TASK PROMPT: Your job is to transcribe the material exactly, every line included.

DATA FOR PROCESSING:
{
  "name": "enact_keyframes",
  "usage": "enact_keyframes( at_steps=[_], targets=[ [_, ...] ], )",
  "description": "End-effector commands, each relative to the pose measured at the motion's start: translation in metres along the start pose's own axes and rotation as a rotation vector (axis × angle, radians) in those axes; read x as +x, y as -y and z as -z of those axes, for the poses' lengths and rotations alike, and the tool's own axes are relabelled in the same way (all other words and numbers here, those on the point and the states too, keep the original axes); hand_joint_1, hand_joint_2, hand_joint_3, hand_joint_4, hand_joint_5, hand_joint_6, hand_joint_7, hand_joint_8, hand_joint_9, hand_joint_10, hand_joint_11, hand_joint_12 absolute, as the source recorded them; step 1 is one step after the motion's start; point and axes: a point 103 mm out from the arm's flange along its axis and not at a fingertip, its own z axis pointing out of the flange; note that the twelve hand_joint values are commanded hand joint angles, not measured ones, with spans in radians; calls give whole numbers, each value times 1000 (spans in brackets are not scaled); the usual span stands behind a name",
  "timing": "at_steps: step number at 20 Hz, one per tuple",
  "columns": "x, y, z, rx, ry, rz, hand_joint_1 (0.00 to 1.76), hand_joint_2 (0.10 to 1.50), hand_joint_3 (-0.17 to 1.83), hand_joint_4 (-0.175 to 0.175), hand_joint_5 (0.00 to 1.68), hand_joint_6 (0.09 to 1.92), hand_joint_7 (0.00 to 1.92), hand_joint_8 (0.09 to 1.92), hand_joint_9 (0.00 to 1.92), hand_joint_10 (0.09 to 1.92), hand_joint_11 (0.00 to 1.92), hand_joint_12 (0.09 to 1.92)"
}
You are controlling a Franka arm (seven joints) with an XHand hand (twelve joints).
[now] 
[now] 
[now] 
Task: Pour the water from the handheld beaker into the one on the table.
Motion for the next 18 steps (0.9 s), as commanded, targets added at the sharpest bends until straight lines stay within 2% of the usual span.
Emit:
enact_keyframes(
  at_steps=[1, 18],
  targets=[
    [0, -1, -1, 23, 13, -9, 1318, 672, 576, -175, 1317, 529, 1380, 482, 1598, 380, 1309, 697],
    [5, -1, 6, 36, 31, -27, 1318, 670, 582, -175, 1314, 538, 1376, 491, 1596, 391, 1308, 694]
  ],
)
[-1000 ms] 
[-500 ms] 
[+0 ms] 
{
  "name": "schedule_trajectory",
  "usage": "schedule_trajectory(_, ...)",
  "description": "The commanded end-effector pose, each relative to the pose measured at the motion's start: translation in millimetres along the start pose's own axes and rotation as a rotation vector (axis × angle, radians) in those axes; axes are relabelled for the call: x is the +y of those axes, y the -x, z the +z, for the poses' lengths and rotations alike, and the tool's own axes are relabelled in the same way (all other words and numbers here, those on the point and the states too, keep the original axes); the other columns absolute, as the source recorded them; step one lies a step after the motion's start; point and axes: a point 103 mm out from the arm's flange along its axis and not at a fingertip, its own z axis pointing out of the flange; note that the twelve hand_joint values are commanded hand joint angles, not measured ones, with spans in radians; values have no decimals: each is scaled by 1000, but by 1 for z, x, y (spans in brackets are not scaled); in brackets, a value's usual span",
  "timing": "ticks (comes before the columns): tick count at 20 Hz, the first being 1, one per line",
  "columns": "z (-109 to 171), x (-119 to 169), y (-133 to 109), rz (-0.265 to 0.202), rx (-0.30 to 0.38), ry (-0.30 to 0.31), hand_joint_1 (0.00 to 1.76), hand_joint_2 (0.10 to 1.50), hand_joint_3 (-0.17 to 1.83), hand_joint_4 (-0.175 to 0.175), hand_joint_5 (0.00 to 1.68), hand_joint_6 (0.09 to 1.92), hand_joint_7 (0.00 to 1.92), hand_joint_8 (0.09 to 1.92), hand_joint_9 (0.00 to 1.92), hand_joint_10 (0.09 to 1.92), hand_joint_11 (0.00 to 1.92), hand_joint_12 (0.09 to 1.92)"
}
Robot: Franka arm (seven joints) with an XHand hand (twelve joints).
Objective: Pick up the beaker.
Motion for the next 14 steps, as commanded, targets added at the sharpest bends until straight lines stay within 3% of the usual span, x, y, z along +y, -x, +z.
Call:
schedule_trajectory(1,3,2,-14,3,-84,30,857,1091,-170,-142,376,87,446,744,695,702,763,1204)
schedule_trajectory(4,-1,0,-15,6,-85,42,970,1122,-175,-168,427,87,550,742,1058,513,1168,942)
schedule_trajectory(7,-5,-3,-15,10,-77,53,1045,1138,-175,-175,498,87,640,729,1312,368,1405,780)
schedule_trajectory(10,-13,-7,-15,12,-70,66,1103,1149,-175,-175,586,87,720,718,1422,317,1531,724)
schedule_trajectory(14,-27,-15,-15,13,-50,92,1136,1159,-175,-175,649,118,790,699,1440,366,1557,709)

EXERCISE RESPONSE:
{
  "name": "enact_keyframes",
  "usage": "enact_keyframes( at_steps=[_], targets=[ [_, ...] ], )",
  "description": "End-effector commands, each relative to the pose measured at the motion's start: translation in metres along the start pose's own axes and rotation as a rotation vector (axis × angle, radians) in those axes; read x as +x, y as -y and z as -z of those axes, for the poses' lengths and rotations alike, and the tool's own axes are relabelled in the same way (all other words and numbers here, those on the point and the states too, keep the original axes); hand_joint_1, hand_joint_2, hand_joint_3, hand_joint_4, hand_joint_5, hand_joint_6, hand_joint_7, hand_joint_8, hand_joint_9, hand_joint_10, hand_joint_11, hand_joint_12 absolute, as the source recorded them; step 1 is one step after the motion's start; point and axes: a point 103 mm out from the arm's flange along its axis and not at a fingertip, its own z axis pointing out of the flange; note that the twelve hand_joint values are commanded hand joint angles, not measured ones, with spans in radians; calls give whole numbers, each value times 1000 (spans in brackets are not scaled); the usual span stands behind a name",
  "timing": "at_steps: step number at 20 Hz, one per tuple",
  "columns": "x, y, z, rx, ry, rz, hand_joint_1 (0.00 to 1.76), hand_joint_2 (0.10 to 1.50), hand_joint_3 (-0.17 to 1.83), hand_joint_4 (-0.175 to 0.175), hand_joint_5 (0.00 to 1.68), hand_joint_6 (0.09 to 1.92), hand_joint_7 (0.00 to 1.92), hand_joint_8 (0.09 to 1.92), hand_joint_9 (0.00 to 1.92), hand_joint_10 (0.09 to 1.92), hand_joint_11 (0.00 to 1.92), hand_joint_12 (0.09 to 1.92)"
}
You are controlling a Franka arm (seven joints) with an XHand hand (twelve joints).
[now] 
[now] 
[now] 
Task: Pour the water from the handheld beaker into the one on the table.
Motion for the next 18 steps (0.9 s), as commanded, targets added at the sharpest bends until straight lines stay within 2% of the usual span.
Emit:
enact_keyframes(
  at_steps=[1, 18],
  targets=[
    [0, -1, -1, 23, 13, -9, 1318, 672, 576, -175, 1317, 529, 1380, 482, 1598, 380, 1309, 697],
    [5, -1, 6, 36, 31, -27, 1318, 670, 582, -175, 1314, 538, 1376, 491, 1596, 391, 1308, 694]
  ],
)
[-1000 ms] 
[-500 ms] 
[+0 ms] 
{
  "name": "schedule_trajectory",
  "usage": "schedule_trajectory(_, ...)",
  "description": "The commanded end-effector pose, each relative to the pose measured at the motion's start: translation in millimetres along the start pose's own axes and rotation as a rotation vector (axis × angle, radians) in those axes; axes are relabelled for the call: x is the +y of those axes, y the -x, z the +z, for the poses' lengths and rotations alike, and the tool's own axes are relabelled in the same way (all other words and numbers here, those on the point and the states too, keep the original axes); the other columns absolute, as the source recorded them; step one lies a step after the motion's start; point and axes: a point 103 mm out from the arm's flange along its axis and not at a fingertip, its own z axis pointing out of the flange; note that the twelve hand_joint values are commanded hand joint angles, not measured ones, with spans in radians; values have no decimals: each is scaled by 1000, but by 1 for z, x, y (spans in brackets are not scaled); in brackets, a value's usual span",
  "timing": "ticks (comes before the columns): tick count at 20 Hz, the first being 1, one per line",
  "columns": "z (-109 to 171), x (-119 to 169), y (-133 to 109), rz (-0.265 to 0.202), rx (-0.30 to 0.38), ry (-0.30 to 0.31), hand_joint_1 (0.00 to 1.76), hand_joint_2 (0.10 to 1.50), hand_joint_3 (-0.17 to 1.83), hand_joint_4 (-0.175 to 0.175), hand_joint_5 (0.00 to 1.68), hand_joint_6 (0.09 to 1.92), hand_joint_7 (0.00 to 1.92), hand_joint_8 (0.09 to 1.92), hand_joint_9 (0.00 to 1.92), hand_joint_10 (0.09 to 1.92), hand_joint_11 (0.00 to 1.92), hand_joint_12 (0.09 to 1.92)"
}
Robot: Franka arm (seven joints) with an XHand hand (twelve joints).
Objective: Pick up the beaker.
Motion for the next 14 steps, as commanded, targets added at the sharpest bends until straight lines stay within 3% of the usual span, x, y, z along +y, -x, +z.
Call:
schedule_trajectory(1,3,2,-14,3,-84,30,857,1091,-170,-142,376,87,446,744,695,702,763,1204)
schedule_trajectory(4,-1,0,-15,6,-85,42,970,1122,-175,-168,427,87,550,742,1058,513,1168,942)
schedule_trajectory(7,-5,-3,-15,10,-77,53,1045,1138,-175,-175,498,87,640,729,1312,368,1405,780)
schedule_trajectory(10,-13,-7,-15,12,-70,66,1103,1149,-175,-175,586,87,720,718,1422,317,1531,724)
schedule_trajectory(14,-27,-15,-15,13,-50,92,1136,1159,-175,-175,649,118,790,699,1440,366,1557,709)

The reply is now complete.